WHAT THE TASK REQUIRES:
The entries follow. Copy every line in which "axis" appears.

*** RECORDS PROVIDED ***

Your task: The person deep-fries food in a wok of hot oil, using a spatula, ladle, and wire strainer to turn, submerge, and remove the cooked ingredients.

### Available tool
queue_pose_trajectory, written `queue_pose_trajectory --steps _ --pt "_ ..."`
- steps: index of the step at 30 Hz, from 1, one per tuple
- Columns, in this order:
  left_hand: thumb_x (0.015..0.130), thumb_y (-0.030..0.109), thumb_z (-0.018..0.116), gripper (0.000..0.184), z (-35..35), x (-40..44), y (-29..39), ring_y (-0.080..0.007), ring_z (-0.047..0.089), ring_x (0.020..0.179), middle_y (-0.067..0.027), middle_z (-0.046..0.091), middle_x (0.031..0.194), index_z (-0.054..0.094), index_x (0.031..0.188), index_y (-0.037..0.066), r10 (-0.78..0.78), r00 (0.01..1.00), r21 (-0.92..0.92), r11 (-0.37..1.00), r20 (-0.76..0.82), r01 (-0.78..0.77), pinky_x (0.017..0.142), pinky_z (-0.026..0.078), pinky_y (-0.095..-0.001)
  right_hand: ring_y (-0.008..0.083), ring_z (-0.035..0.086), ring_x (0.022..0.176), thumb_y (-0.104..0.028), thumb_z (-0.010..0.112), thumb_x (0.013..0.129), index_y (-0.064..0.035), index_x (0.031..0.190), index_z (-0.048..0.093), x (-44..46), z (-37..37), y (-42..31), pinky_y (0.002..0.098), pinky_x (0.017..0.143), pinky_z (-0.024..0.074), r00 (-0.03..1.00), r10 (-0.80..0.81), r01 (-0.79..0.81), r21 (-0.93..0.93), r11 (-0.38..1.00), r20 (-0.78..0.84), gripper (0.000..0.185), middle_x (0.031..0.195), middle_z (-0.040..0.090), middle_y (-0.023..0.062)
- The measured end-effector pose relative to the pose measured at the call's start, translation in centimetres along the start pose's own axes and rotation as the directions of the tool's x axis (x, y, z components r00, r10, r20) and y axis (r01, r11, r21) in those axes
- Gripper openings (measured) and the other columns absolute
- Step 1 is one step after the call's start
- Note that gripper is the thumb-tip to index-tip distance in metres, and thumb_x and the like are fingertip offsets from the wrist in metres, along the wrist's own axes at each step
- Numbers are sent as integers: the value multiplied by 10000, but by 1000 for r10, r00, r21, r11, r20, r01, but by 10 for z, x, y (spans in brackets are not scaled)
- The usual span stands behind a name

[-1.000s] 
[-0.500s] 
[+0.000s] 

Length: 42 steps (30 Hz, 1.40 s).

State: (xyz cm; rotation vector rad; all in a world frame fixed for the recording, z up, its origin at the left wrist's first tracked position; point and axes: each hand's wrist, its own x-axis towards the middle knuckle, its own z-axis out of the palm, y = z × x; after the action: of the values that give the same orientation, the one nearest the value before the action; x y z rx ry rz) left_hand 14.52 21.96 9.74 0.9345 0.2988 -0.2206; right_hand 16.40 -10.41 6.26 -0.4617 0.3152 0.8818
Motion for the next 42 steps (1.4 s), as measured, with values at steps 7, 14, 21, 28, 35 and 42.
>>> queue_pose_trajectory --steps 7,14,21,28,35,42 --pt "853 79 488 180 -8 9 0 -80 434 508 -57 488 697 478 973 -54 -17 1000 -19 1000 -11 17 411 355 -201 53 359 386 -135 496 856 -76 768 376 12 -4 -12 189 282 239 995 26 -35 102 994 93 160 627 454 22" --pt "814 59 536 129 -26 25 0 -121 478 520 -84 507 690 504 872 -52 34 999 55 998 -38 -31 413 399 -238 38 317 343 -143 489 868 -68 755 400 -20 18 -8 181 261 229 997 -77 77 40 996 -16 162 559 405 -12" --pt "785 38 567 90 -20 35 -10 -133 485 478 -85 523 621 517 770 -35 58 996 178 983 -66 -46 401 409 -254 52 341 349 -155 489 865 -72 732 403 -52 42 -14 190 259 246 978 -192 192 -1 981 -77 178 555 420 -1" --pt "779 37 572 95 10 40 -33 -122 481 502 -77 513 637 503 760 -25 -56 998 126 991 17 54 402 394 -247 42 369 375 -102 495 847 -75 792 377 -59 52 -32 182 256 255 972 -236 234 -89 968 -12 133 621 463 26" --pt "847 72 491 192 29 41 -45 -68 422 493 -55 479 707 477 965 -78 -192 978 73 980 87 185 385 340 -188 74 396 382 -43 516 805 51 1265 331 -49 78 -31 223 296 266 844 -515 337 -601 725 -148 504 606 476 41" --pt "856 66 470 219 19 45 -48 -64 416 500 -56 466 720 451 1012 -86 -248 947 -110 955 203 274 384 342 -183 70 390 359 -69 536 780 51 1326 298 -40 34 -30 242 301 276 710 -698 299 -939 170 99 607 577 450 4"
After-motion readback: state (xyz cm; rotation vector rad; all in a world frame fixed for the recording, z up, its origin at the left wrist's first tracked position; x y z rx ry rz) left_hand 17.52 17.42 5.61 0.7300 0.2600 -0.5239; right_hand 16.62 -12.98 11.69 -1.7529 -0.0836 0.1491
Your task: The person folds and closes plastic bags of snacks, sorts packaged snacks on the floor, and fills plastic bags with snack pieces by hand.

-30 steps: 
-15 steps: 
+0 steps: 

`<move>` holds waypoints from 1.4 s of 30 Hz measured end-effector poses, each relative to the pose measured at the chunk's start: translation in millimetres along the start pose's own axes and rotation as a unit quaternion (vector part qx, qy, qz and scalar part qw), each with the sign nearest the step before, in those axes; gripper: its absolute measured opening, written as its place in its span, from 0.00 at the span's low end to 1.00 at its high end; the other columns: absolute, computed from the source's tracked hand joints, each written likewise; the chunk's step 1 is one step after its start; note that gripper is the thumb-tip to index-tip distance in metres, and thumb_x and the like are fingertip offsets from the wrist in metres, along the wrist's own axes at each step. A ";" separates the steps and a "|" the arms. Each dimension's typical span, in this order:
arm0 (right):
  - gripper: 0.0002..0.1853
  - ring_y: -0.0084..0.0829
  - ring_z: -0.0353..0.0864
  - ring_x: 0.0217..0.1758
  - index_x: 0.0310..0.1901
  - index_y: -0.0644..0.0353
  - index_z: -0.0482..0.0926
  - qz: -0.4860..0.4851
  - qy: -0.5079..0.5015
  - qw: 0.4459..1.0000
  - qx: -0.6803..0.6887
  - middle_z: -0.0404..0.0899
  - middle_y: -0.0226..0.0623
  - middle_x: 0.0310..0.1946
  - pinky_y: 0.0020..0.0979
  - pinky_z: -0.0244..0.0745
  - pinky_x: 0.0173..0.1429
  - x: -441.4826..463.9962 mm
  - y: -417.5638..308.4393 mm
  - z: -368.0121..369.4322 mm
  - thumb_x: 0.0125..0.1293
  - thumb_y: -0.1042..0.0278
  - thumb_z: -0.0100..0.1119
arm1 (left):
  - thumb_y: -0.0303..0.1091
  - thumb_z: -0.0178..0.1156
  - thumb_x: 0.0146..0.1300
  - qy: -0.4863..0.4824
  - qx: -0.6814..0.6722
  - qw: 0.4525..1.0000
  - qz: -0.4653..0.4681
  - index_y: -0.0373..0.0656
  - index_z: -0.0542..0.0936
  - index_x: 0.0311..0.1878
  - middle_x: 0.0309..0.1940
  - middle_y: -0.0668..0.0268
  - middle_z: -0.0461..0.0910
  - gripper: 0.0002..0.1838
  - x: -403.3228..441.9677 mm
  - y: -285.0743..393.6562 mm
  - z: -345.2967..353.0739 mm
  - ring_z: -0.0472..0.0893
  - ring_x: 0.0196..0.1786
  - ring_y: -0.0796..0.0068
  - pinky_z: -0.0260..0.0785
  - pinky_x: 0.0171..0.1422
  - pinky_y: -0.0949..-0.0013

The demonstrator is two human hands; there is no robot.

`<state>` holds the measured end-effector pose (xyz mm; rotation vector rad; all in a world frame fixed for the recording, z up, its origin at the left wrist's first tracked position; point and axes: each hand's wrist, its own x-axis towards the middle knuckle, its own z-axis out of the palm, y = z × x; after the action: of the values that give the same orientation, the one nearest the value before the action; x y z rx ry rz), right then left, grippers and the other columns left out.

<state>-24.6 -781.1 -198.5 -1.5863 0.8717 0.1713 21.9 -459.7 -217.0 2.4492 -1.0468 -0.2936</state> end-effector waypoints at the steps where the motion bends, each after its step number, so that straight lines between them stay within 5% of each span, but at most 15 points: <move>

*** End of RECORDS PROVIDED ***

RESULT FOR THIS EXERCISE:
- The measured end-effector pose relative to the pose measured at the call's start, translation in centimetres along the start pose's own axes and rotation as the directions of the tool's x axis (x, y, z components r00, r10, r20) and y axis (r01, r11, r21) in those axes
State: (xyz cm; rotation vector rad; all in a world frame fixed for the recording, z up, its origin at the left wrist's first tracked position; point and axes: each hand's wrist, its own x-axis towards the middle knuckle, its own z-axis out of the palm, y = z × x; after the action: of the values that give the same orientation, the one nearest the value before the action; x y z rx ry rz) left_hand 14.52 21.96 9.74 0.9345 0.2988 -0.2206; right_hand 16.40 -10.41 6.26 -0.4617 0.3152 0.8818
`<state>` holds the measured end-effector pose (xyz mm; rotation vector rad; all in a world frame fixed for the recording, z up, its origin at the left wrist's first tracked position; point and axes: each hand's wrist, its own x-axis towards the middle knuckle, its own z-axis out of the palm, y = z × x; after the action: of the values that give the same orientation, the one nearest the value before the action; x y z rx ry rz), right then left, grippers and the other columns left out.

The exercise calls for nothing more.